INSTRUCTIONS TO FOLLOW.
The records that follow are to be repeated exactly, with no pictures carried over.

[Dataset excerpts]
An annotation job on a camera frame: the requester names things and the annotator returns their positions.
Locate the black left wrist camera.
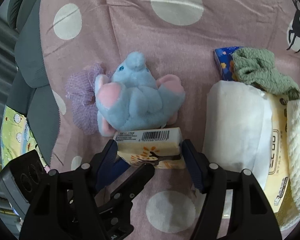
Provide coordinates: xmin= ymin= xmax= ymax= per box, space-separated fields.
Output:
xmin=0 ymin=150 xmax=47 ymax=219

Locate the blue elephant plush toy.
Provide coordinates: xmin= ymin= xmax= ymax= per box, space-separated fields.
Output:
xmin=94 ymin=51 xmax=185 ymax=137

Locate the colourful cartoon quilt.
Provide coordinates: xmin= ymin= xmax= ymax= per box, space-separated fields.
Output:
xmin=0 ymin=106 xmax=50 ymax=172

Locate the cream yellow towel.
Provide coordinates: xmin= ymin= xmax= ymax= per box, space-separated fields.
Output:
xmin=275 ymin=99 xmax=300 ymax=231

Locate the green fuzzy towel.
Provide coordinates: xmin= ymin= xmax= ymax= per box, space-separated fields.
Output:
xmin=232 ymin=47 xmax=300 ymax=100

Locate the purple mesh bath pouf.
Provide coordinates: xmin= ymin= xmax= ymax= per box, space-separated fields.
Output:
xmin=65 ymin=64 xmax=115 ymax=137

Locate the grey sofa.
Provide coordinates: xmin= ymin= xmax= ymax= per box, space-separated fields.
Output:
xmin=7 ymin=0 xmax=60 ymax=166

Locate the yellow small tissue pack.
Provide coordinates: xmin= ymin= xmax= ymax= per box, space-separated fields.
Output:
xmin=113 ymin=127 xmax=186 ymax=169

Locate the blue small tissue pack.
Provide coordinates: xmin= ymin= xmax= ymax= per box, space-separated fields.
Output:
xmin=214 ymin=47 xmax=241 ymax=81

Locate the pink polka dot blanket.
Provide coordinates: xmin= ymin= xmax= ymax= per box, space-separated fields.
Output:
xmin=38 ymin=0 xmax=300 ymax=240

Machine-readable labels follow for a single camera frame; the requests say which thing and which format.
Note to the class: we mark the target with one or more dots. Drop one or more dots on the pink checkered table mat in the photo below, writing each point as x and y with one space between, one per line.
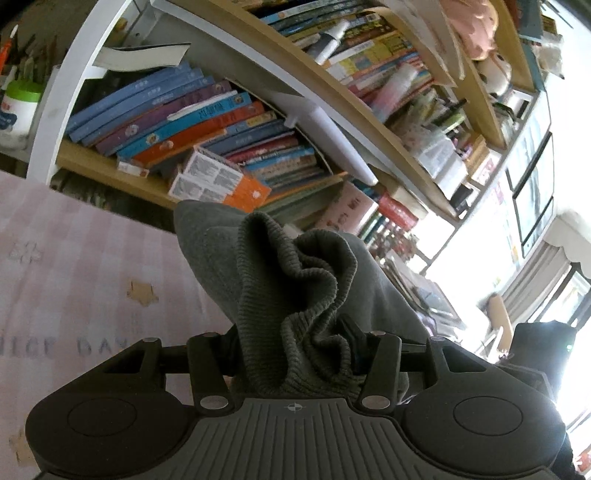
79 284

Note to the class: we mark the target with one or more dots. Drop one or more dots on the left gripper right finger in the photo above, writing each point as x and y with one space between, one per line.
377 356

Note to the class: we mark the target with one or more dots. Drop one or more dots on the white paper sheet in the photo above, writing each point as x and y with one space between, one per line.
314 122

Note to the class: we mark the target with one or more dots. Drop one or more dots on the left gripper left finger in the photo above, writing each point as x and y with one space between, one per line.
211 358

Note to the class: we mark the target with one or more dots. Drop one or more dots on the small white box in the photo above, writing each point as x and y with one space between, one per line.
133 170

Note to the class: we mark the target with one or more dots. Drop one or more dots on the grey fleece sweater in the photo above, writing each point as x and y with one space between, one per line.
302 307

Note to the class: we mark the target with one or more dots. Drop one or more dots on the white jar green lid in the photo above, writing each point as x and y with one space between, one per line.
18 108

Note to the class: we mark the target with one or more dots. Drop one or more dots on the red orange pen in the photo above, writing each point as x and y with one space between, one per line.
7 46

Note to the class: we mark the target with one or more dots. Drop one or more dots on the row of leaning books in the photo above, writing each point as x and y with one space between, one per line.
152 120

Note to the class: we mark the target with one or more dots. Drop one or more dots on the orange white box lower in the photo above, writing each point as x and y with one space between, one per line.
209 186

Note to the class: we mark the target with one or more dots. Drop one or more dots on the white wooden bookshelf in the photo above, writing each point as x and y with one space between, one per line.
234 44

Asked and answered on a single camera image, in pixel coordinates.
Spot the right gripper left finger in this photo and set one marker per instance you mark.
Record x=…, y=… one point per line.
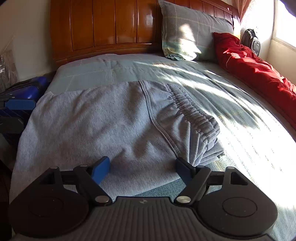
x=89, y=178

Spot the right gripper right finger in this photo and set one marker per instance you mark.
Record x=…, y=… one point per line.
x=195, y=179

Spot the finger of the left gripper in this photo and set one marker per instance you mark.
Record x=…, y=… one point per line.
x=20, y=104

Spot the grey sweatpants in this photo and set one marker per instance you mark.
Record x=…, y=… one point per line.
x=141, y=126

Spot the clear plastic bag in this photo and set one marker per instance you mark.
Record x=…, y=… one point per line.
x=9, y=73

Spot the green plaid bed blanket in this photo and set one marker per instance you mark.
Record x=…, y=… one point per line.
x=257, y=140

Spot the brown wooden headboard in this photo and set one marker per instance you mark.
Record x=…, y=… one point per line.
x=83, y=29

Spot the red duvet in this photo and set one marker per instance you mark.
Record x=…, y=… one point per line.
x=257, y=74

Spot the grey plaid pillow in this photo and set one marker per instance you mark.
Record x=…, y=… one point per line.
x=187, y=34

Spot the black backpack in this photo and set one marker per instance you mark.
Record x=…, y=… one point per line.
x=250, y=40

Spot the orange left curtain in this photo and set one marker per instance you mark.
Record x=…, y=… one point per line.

RESULT OF THIS EXERCISE.
An annotation job on a camera frame: the requester names things and the annotator returns their positions.
Locate the black left wrist camera.
Provide coordinates: xmin= ymin= xmax= ymax= per box, space-separated fields.
Output:
xmin=0 ymin=150 xmax=47 ymax=219

Locate the blue elephant plush toy.
Provide coordinates: xmin= ymin= xmax= ymax= per box, space-separated fields.
Output:
xmin=94 ymin=51 xmax=185 ymax=137

Locate the colourful cartoon quilt.
Provide coordinates: xmin= ymin= xmax= ymax= per box, space-separated fields.
Output:
xmin=0 ymin=106 xmax=50 ymax=172

Locate the cream yellow towel.
Provide coordinates: xmin= ymin= xmax= ymax= per box, space-separated fields.
Output:
xmin=275 ymin=99 xmax=300 ymax=231

Locate the green fuzzy towel.
Provide coordinates: xmin= ymin= xmax= ymax= per box, space-separated fields.
Output:
xmin=232 ymin=47 xmax=300 ymax=100

Locate the purple mesh bath pouf.
Provide coordinates: xmin= ymin= xmax= ymax= per box, space-separated fields.
Output:
xmin=65 ymin=64 xmax=115 ymax=137

Locate the grey sofa.
Provide coordinates: xmin= ymin= xmax= ymax= per box, space-separated fields.
Output:
xmin=7 ymin=0 xmax=60 ymax=166

Locate the yellow small tissue pack.
Provide coordinates: xmin= ymin= xmax= ymax= per box, space-separated fields.
Output:
xmin=113 ymin=127 xmax=186 ymax=169

Locate the blue small tissue pack.
Provide coordinates: xmin= ymin= xmax= ymax= per box, space-separated fields.
Output:
xmin=214 ymin=47 xmax=241 ymax=81

Locate the pink polka dot blanket.
Provide coordinates: xmin= ymin= xmax= ymax= per box, space-separated fields.
Output:
xmin=38 ymin=0 xmax=300 ymax=240

Machine-readable labels follow for a single camera frame; the requests say which thing and which format.
Note to the class: we mark the target with one or more dots. Drop one or more dots on the pink checkered table mat in the photo below, writing each point as x and y with one space between, one per line.
79 284

Note to the class: we mark the target with one or more dots. Drop one or more dots on the left gripper right finger in the photo above, writing each point as x and y with one space between, one per line.
377 356

Note to the class: we mark the target with one or more dots. Drop one or more dots on the white paper sheet in the photo above, writing each point as x and y with one space between, one per line.
314 122

Note to the class: we mark the target with one or more dots. Drop one or more dots on the left gripper left finger in the photo above, writing each point as x and y with one space between, one per line.
211 358

Note to the class: we mark the target with one or more dots. Drop one or more dots on the small white box in the photo above, writing each point as x and y with one space between, one per line.
133 170

Note to the class: we mark the target with one or more dots. Drop one or more dots on the grey fleece sweater in the photo above, writing each point as x and y with one space between, one per line.
302 307

Note to the class: we mark the target with one or more dots. Drop one or more dots on the white jar green lid in the photo above, writing each point as x and y with one space between, one per line.
18 108

Note to the class: we mark the target with one or more dots. Drop one or more dots on the red orange pen in the photo above, writing each point as x and y with one space between, one per line.
7 46

Note to the class: we mark the target with one or more dots. Drop one or more dots on the row of leaning books in the photo above, writing each point as x and y with one space between, one per line.
152 120

Note to the class: we mark the target with one or more dots. Drop one or more dots on the orange white box lower in the photo above, writing each point as x and y with one space between, one per line.
209 186

Note to the class: we mark the target with one or more dots. Drop one or more dots on the white wooden bookshelf in the photo above, writing each point as x and y with one space between, one per line.
234 44

Asked and answered on a single camera image, in pixel coordinates.
Spot the right gripper left finger in this photo and set one marker per instance you mark.
Record x=…, y=… one point per line.
x=89, y=178

Spot the right gripper right finger in this photo and set one marker per instance you mark.
Record x=…, y=… one point per line.
x=195, y=179

Spot the finger of the left gripper in this photo and set one marker per instance you mark.
Record x=…, y=… one point per line.
x=20, y=104

Spot the grey sweatpants in this photo and set one marker per instance you mark.
Record x=…, y=… one point per line.
x=141, y=126

Spot the clear plastic bag in this photo and set one marker per instance you mark.
Record x=…, y=… one point per line.
x=9, y=73

Spot the green plaid bed blanket in this photo and set one marker per instance you mark.
Record x=…, y=… one point per line.
x=257, y=140

Spot the brown wooden headboard in this photo and set one marker per instance you mark.
Record x=…, y=… one point per line.
x=83, y=29

Spot the red duvet in this photo and set one marker per instance you mark.
Record x=…, y=… one point per line.
x=257, y=74

Spot the grey plaid pillow in this photo and set one marker per instance you mark.
Record x=…, y=… one point per line.
x=187, y=34

Spot the black backpack in this photo and set one marker per instance you mark.
Record x=…, y=… one point per line.
x=250, y=40

Spot the orange left curtain in this photo and set one marker per instance you mark.
Record x=…, y=… one point per line.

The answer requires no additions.